# In the market for a new slicer



## mattyoc20 (Jan 30, 2021)

Looking for a new slicer and would like anyone’s opinion on it. Looking for one that doesn’t break the bank but does a good job. Mainly using it for bacon.


----------



## SmokinEdge (Jan 30, 2021)

Something like the Chef’s Choice 615 is what a lot run with. They run 150ish.
When I upgraded I bought the LEM 10” professional style slicer. They cost money, but are a very nice investment.


----------



## DanMcG (Jan 30, 2021)

You might want to consider a used one.

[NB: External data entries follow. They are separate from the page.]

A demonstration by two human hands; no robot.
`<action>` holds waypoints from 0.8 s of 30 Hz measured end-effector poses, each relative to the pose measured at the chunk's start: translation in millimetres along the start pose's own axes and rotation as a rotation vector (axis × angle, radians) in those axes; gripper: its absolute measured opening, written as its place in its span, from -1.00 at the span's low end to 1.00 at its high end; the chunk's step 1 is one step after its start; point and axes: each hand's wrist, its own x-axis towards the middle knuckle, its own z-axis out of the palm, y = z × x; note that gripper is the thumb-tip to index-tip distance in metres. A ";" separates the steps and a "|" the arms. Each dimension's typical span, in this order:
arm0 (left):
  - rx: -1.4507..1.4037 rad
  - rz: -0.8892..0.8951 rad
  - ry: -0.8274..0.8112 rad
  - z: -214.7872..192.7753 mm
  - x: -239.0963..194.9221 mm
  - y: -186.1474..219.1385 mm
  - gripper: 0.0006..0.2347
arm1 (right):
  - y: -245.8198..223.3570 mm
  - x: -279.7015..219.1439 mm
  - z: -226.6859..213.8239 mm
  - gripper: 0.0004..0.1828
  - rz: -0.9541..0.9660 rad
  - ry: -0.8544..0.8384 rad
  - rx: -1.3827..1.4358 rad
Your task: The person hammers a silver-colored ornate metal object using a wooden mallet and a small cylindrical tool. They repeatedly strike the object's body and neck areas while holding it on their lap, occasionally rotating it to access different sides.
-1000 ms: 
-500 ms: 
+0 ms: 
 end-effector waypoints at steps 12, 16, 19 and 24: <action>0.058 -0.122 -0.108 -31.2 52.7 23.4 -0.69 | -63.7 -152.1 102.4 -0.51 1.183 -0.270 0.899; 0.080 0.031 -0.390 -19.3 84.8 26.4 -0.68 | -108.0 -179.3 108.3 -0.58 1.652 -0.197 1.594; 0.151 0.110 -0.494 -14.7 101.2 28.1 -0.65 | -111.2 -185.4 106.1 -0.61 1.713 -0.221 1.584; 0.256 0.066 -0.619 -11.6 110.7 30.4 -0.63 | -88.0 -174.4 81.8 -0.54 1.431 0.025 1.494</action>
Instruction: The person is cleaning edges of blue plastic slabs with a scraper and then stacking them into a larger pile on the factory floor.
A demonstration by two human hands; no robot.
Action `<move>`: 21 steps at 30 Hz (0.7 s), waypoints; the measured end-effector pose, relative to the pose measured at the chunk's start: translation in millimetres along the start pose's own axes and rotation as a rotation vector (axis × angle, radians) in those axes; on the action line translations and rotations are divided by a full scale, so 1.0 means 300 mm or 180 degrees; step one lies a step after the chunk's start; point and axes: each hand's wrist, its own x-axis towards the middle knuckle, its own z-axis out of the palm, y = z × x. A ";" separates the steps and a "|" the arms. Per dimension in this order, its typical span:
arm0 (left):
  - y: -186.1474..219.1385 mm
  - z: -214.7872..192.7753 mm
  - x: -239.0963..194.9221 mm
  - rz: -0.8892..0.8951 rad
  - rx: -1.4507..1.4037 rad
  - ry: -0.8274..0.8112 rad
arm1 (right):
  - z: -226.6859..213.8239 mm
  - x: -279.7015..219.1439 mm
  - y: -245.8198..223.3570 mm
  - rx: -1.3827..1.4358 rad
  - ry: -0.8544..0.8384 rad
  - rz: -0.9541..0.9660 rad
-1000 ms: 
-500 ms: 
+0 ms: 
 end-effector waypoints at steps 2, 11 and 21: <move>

It's not hard to find a nice commercial Hobart or Berkel for around $200. Check Craigslist or Marketplace, there is always something on there.


----------



## sandyut (Jan 30, 2021)

SmokinEdge said:


> Chef’s Choice 615 is what a lot run with


that's what I have.  works good!  they do go on sale...but I have been watching lately.  I am fair sure my wife bought mine just shy of $99, but that may have been around christmas.


----------



## indaswamp (Jan 30, 2021)

I just bought a KWS 10" 320watt slicer. This thing is a beast! I shaved a venison breasola 0.75mm first time using it. Perfect slices.


----------



## old sarge (Jan 30, 2021)

KWS has a good reputation for quality and longevity.  Best advice I can give is to research what others are using, maybe even a YouTube video or two and based upon you counter space or storage area, go from there.  And don't overlook the weight.


----------